29 June 2011


A couple days ago, I was walking Hansel when a neighbor flagged me over.  She held a small black puppy in her hand and when I came over, she thrust him into my arms.

"He won't eat."

The conversation that went on from there was too long to copy here, but the long and short of it was as follows:  Five weeks ago, the woman's dog had delivered nine puppies, and when they were three and a half weeks old, the mother dog rejected them.  Eight of the puppies were thriving without mommy - they were munching down on the dog food and everything - but the runt of the litter wasn't eating, wasn't growing, and was starting to fade. 

She made it clear that she wasn't going to spend a cent on this runt, either to buy formula, or different food, or to take him to the vet.  He was either going to starve to death, or I could take him.

So I took him.

Sean wasn't happy at first, but after walking back with me to talk to the neighbor (and seeing her apathy towards the pup), he calmed down.  We discovered the woman had been feeding all the pups the same food she fed their mother - dry dog food, the kind for big breed dogs (so each individual kibble was huge).  The rest of the puppies were more than double the runt's size, and could handle the large food pellets.  But the runt couldn't even open his mouth up wide enough to attempt it.

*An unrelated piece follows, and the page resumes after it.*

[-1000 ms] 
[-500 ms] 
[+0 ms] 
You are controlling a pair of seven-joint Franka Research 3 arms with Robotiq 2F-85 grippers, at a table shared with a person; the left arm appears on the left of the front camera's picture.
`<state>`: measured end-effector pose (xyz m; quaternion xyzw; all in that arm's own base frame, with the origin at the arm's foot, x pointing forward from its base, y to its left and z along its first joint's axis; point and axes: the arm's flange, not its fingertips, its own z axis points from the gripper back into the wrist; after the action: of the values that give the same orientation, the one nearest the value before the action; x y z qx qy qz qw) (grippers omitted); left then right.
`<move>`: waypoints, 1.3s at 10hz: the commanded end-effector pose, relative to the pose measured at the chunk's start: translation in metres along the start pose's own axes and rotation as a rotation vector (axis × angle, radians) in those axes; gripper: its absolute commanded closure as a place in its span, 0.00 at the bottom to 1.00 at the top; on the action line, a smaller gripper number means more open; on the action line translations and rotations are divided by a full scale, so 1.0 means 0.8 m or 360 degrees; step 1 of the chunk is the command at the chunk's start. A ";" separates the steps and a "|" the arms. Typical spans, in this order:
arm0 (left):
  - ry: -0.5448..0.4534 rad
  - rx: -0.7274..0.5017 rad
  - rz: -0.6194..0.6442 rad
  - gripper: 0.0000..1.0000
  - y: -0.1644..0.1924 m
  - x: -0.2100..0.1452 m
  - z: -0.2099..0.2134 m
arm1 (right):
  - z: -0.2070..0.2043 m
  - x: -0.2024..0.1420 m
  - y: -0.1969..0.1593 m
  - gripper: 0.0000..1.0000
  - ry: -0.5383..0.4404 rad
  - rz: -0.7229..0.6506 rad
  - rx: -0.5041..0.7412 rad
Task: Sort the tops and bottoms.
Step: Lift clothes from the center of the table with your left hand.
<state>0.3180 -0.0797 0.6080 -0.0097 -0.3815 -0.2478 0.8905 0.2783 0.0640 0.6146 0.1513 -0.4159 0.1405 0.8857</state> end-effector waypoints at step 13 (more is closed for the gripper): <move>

We took the pup to the pet store and bought a dozen cans of puppy food.  He ate that with no problem - in fact, he was almost inhaling the food, as though he was afraid his bigger siblings would magically appear and steal it from him.  After his first meal, he staggered about five steps away from the food dish and went to sleep.

The first day, he did nothing but eat, sleep, and poop.  The second day, he showed a bit more life, walking around and exploring a little bit, and playing tug-of-war.  Today - the third day - he's almost as active as a normal puppy his age should be...though he still tires quickly.  I have no doubt he's going to survive and thrive in our household.

Sean named him Trouble.  He's mostly pit bull - his father is a purebreed American Pit Bull, and his mother is a pit bull/boxer mix.  He's slightly bowlegged, with a deep chest, wide shoulders, and narrow hips.  He's also got a remarkably wide wedge-shaped head, typical of the breed. 

Earlier today, he was getting more active, so we took him outside to play while I hung sheets on the line.  I took a couple videos of him out there...he's still a little emaciated, but looks much better than he did when I first brought him home.

07 June 2011


Not a lengthy post - just wanted to put up a few pictures of the new foster dog, Hansel.  I think he's the most beautiful dog we've fostered, to date.